# The Autonomy of the Nazgûl and the Device of the One Ring



## Úlairi (Feb 20, 2009)

Alright, seeing as everyone else can't be stuffed... 

Sauron established dominion over the peoples of Middle-earth through the magical devices of the Rings of Power. More importantly he subjugated the Nine Nazgûl to his service and subverted their wills and usurped them with his own (there are constant excerpts pertaining to _"they had no will but his own_" and others to that effect so I will not bother posting them here)_._ Through this utter domination of their volition; did the power of the Nine Rings through the mastery of the One subvert their wills to the point of extinction thereby removing all autonomy?

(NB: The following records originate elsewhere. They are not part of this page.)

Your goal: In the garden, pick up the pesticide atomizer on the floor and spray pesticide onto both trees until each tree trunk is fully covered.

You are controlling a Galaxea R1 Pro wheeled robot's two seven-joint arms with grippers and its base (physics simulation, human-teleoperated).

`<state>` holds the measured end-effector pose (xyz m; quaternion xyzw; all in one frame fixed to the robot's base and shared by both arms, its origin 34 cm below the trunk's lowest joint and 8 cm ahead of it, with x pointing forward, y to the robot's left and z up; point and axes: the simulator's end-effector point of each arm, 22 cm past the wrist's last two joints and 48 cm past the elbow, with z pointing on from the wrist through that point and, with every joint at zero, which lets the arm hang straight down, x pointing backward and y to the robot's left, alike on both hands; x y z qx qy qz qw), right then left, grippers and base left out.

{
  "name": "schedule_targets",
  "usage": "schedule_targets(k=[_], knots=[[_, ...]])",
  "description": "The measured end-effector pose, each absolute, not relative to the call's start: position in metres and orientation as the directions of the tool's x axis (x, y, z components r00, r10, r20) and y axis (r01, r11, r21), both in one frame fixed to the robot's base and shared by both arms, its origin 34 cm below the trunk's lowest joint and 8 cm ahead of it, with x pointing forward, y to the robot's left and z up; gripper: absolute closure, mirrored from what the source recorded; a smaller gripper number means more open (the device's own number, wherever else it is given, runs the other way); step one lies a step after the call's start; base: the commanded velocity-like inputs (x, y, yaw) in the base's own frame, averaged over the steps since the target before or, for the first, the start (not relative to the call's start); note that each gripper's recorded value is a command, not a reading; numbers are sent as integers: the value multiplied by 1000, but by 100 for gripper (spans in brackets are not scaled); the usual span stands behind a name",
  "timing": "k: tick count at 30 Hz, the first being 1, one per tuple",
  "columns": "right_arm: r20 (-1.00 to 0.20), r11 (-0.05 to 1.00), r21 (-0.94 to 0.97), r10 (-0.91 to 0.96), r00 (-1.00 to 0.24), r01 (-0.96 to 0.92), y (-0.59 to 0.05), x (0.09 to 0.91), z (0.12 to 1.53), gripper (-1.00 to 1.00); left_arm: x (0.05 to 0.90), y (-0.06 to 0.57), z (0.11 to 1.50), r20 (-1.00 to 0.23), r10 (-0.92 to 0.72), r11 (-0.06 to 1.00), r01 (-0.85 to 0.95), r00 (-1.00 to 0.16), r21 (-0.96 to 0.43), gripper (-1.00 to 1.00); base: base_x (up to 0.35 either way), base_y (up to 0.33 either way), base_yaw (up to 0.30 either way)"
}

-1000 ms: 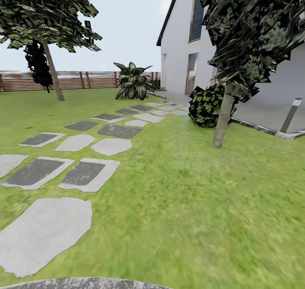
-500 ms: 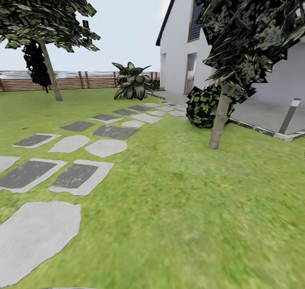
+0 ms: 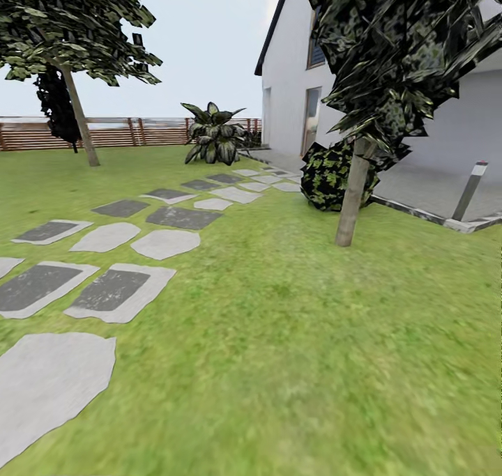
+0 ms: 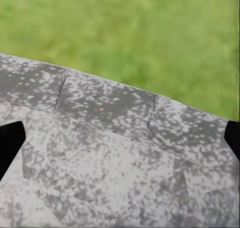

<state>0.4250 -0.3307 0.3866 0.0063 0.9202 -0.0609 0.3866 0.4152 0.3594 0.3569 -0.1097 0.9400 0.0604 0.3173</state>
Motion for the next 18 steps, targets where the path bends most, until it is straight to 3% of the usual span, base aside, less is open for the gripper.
schedule_targets(k=[12,18], knots=[[-712,993,-107,-35,-701,59,-330,425,386,-100,416,360,357,-610,-168,968,-245,-774,45,-100,111,-300,1],[-712,992,-108,-35,-701,60,-331,425,386,-100,415,360,357,-610,-168,968,-245,-774,45,-100,4,-300,175]])
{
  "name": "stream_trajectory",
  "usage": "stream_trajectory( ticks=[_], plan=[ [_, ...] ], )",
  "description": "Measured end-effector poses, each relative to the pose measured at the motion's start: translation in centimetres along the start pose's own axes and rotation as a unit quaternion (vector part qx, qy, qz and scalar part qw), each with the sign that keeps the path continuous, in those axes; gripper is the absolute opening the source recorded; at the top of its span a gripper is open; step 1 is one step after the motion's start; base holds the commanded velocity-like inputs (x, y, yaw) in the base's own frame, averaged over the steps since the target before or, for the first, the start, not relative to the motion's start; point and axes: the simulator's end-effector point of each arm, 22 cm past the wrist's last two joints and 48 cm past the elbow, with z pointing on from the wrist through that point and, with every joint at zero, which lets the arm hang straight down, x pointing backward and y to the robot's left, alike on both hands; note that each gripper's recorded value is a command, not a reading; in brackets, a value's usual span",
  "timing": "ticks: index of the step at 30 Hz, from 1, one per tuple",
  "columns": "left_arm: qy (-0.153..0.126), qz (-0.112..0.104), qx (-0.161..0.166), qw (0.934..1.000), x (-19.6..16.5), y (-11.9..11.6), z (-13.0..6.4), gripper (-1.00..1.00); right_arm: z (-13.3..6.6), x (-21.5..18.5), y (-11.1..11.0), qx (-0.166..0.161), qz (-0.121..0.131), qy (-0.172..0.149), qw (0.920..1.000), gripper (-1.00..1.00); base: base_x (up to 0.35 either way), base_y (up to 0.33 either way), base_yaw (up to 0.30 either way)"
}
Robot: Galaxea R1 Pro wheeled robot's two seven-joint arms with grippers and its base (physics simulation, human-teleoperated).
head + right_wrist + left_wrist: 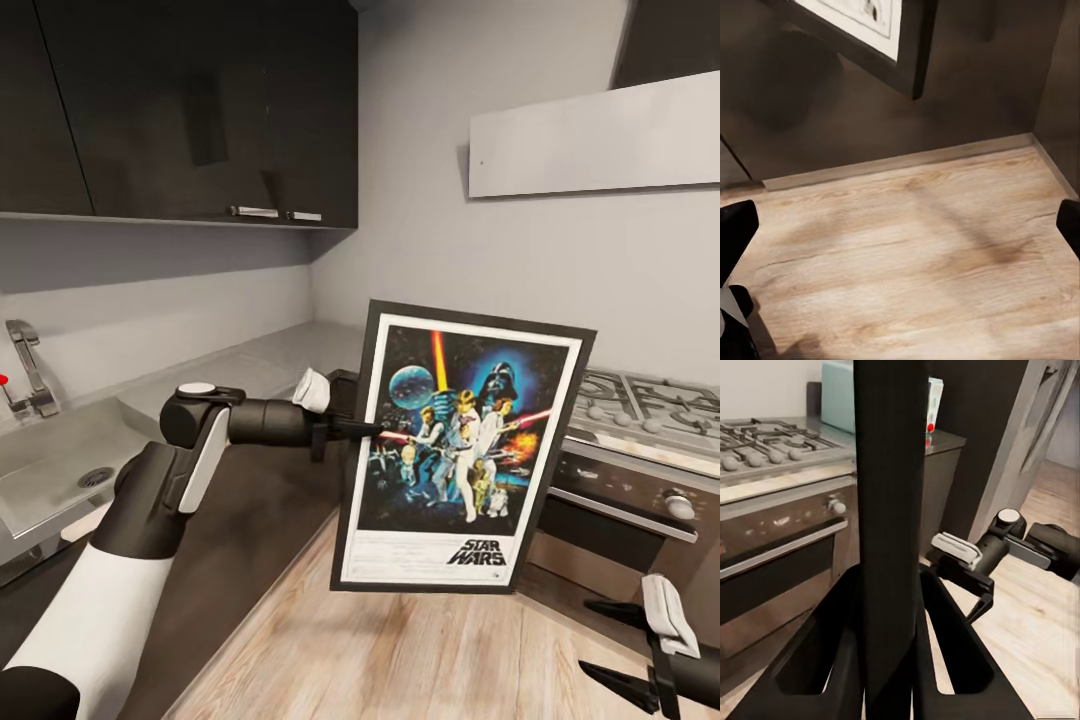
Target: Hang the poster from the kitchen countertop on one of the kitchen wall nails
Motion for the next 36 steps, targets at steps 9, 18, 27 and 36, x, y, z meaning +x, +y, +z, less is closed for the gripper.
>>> stream_trajectory(
  ticks=[9, 18, 27, 36],
  plan=[
    [0.023, 0.003, 0.017, 0.9996, 1.3, -1.0, 1.4, -1.0, 1.2, 0.3, 1.7, -0.034, 0.001, 0.009, 0.9994, 1.0, 0.0, 0.0, 0.0],
    [0.029, -0.001, 0.022, 0.9993, 2.0, -1.3, 1.8, -1.0, 2.7, -0.7, 2.3, -0.058, -0.003, 0.011, 0.9982, 1.0, 0.0, 0.0, 0.0],
    [0.046, 0.0, 0.035, 0.9983, 3.1, -2.2, 2.8, -1.0, 3.6, -2.8, 1.4, -0.062, -0.021, 0.0, 0.9979, 1.0, 0.0, 0.0, 0.0],
    [0.048, 0.005, 0.038, 0.9981, 3.2, -2.4, 3.1, -1.0, 3.8, -3.6, 1.1, -0.061, -0.027, -0.004, 0.9978, 1.0, 0.0, 0.0, 0.0]
  ],
)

One of the fundamental purposes (or _goeteia_) of _dark_ or _mechanistic magic_ is the reduction of the expenditure of will (which Tolkien often equates with inherent power) in the desire and its fulfilment - cause and effect. Tolkien elucidates this position in the highly insightful _Letter _#_155_.



> _The Letters of JRR Tolkien_ - #_155: To Naomi Mitchison (draft)_
> 
> *The Enemy, or those who have become like him, go in for 'machinery' - with destructive and evil effects - because 'magicians', who have become chiefly concerned to use magia for their own power, would do so (do do so). The basic motive for magia - quite apart from any philosophic consideration of how it would work - is immediacy: speed, reduction of labour, and reduction also to a minimum (or vanishing point) of the gap between the idea and the or desire and the result or effect.*


 
Quintessentially, the (Sauron's) purpose of the Nine Rings is simply to subjugate the Nine Nazgûl to the point that they are simply the Nine Fingers of his Black Hands magnified to enhance his grasp upon Middle-earth. Does _dark magia_ then remove all autonomy from the Nazgûl? 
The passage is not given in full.